Теперь, когда Третьяк приспустил свою обычно придурковатую маску, в нем проглядывал какой-то другой, еще более непонятный человек. Это еще больше заинтересовало Олеся. Но, опытный в обращении с людьми, он не подал вида и весь казался поглощенным сооружением колпака из полотенца.
– Ну ладно еще экипаж. Там Борька, брат ваш, своя кровь. А вот этот красноглазый альбинос. Видите же, дырявый человечишка. Вы его накачиваете, а из него все тут же и вытекает. Нудяга, мразь. Как комар – зудит, зудит, так бы и запустил в него графином…. Эх, нет все-таки на свете поганее зверя, чем такой человек… А вы и с ним нянчитесь.
Поперечный тем временем сложил колпак, расправил на колене, примерил. Колпак оказался как раз впору. Он надел его, как пилотку, чуть набок, и это придало ему бравый вид.
– Хочешь, тебе сделаю? – спросил он, вдруг переходя на «ты».
– Руки чешутся?
– Точно. Вот ты сказал: где бы ни работать, лишь бы не работать… А я: чего бы ни делать, лишь бы делать. Руки-то, хлопец, хорошо складывать только в гробу. Вот и еще вопрос: так и будешь весь век по миру мотаться, как фальшивая монета? А? Жить сложа руки?
– Сложа руки. Много ты знаешь. – Третьяк сел на койке. И вдруг выпалил: – И сложишь. Паспорт у меня чистый, а придешь к какому-нибудь хрычу в отдел кадров – нюхает-нюхает, сопит-сопит. «Зайдите через полмесяца». А через полмесяца: ступай в тайгу с геологами рабочим, шурфы бить, гнус кормить или за какой-нибудь сопливой геодезисткой линейку таскать… Эх, это ведь говорится только – паспорт чистый.

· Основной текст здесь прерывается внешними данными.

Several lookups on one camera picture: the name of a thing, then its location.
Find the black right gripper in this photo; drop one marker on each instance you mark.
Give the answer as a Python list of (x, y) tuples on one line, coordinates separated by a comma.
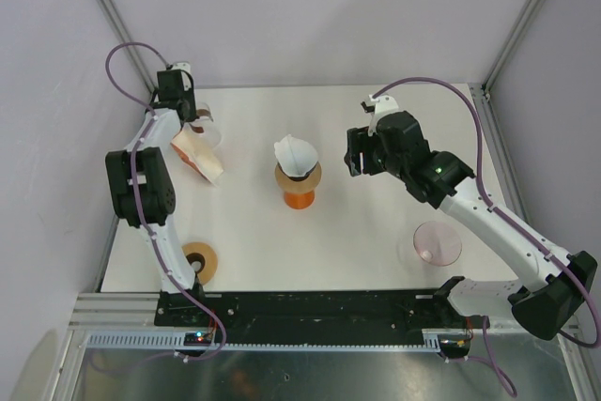
[(359, 141)]

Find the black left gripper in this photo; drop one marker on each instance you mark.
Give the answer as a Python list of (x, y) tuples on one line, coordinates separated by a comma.
[(190, 95)]

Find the white paper coffee filter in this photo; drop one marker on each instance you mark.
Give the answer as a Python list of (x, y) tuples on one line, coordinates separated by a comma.
[(292, 148)]

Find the orange glass flask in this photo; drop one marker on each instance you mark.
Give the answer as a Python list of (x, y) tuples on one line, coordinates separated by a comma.
[(299, 200)]

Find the blue glass dripper cone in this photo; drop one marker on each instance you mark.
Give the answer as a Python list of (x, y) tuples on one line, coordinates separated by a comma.
[(298, 170)]

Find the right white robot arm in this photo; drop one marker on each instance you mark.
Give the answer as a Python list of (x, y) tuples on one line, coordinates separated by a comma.
[(550, 285)]

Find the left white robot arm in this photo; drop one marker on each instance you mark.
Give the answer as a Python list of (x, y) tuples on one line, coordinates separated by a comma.
[(141, 189)]

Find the orange coffee filter box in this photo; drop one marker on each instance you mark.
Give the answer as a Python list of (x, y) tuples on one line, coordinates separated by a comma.
[(196, 153)]

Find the pink glass dripper cone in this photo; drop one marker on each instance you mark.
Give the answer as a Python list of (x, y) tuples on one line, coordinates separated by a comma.
[(437, 243)]

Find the clear glass carafe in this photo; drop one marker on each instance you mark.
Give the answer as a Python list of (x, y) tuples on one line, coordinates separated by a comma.
[(205, 126)]

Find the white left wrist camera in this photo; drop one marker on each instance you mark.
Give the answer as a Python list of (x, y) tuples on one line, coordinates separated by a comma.
[(182, 65)]

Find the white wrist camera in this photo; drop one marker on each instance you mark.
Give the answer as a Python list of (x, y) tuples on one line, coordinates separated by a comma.
[(377, 108), (182, 65)]

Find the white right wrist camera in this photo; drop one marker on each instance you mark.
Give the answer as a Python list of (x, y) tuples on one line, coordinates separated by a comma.
[(377, 108)]

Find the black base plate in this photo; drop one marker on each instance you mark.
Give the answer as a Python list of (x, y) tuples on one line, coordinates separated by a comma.
[(317, 318)]

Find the aluminium frame rail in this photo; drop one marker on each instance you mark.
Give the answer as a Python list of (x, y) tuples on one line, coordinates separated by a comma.
[(114, 311)]

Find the white slotted cable duct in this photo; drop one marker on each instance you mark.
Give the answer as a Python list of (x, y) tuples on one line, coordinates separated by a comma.
[(151, 340)]

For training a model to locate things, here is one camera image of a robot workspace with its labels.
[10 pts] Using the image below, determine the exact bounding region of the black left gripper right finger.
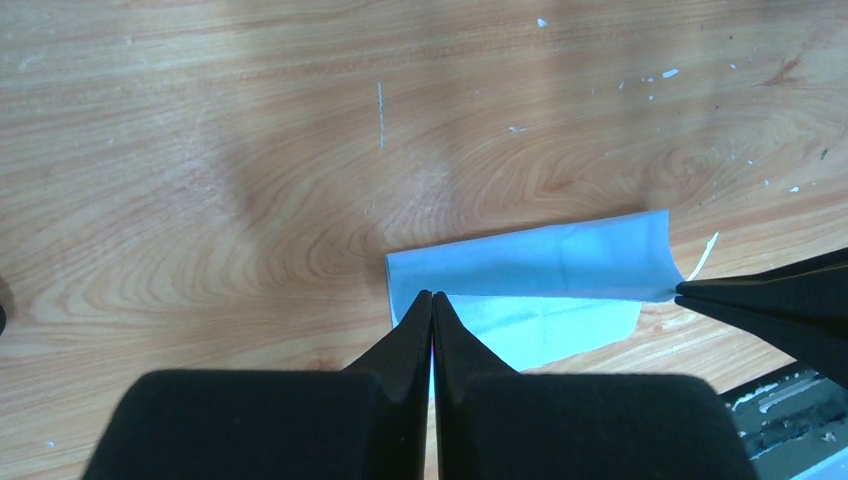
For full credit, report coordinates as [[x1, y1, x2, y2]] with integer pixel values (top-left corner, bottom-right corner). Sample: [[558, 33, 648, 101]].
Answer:
[[432, 293, 756, 479]]

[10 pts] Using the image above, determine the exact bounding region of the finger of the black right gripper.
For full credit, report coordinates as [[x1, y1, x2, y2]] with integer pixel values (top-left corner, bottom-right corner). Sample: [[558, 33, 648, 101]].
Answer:
[[675, 248, 847, 313], [674, 296, 847, 388]]

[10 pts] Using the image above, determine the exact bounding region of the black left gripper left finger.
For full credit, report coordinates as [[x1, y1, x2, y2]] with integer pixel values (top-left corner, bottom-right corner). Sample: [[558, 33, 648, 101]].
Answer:
[[84, 291, 433, 479]]

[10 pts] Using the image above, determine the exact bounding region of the light blue cleaning cloth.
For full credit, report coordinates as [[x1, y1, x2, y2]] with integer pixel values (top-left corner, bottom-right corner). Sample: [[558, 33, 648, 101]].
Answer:
[[385, 210, 683, 371]]

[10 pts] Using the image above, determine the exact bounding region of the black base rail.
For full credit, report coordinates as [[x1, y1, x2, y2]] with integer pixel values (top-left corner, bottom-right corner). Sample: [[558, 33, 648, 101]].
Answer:
[[721, 362, 847, 479]]

Толкует он с тобой, а сам поглядывает, как бы ты его вшивую стеганку не смыл, цедит сквозь зубы, чтобы его кто не заподозрил, что он с «элементами» добрый… Не так, что ли, начальничек?
И, будто испугавшись внезапной своей откровенности, Третьяк резко отвернулся к стене.
На этом разговор кончился. Третьяк больше ни разу не вылезал из своей раковины, но и того, что Олесь услышал, было достаточно. Упрямо разрабатывая свою изувеченную руку, он часто думал теперь об этом парне, о его подозрительности, о его плачевном умении во всем видеть лишь теневую сторону… Да, такого нелегко отремонтировать. Такого надо всего перебирать. Но перебирать было, должно быть, еще труднее. И когда он, опять оставшись наедине, спросил у Третьяка, что это значит вытатуированная надпись: «Сдружусь – до смерти, ссучусь – смерть», – тот ответил такими ругательствами, что Олесю захотелось пойти и умыться с мылом…
Однажды в час визитов, когда в палате уже сидела Ганна с Ниной, топтался весь экипаж Поперечного да еще зашли проститься со своим дружком уральские шеф-монтеры, которые, проводив собранные экскаваторы до первого забоя, уезжали домой, и в комнате было по-настоящему тесно, все вдруг услышали, как кто-то противно гундосил.
Противный, рыдающий тембр речитатива профессионального вагонного «стрелка» был так здорово передан, что, оглянувшись и увидев в дверях миловидную девицу, утопавшую в больничном халате, у которой из-под марлевой повязки выбивались оранжевые кудри, все застыли в изумлении.
– Мурка Правобережная! – ахнул кто-то.
– Совершенно верно, только не Мурка, а Мария Филипповна. Чего вы тут топчетесь, как у пивного ларька? Сегодня бочкового не будет.
В мгновение, когда взоры всех были обращены к вошедшей, Олесь, взглянув на Третьяка, поразился, как радостно просияла его толстая физиономия.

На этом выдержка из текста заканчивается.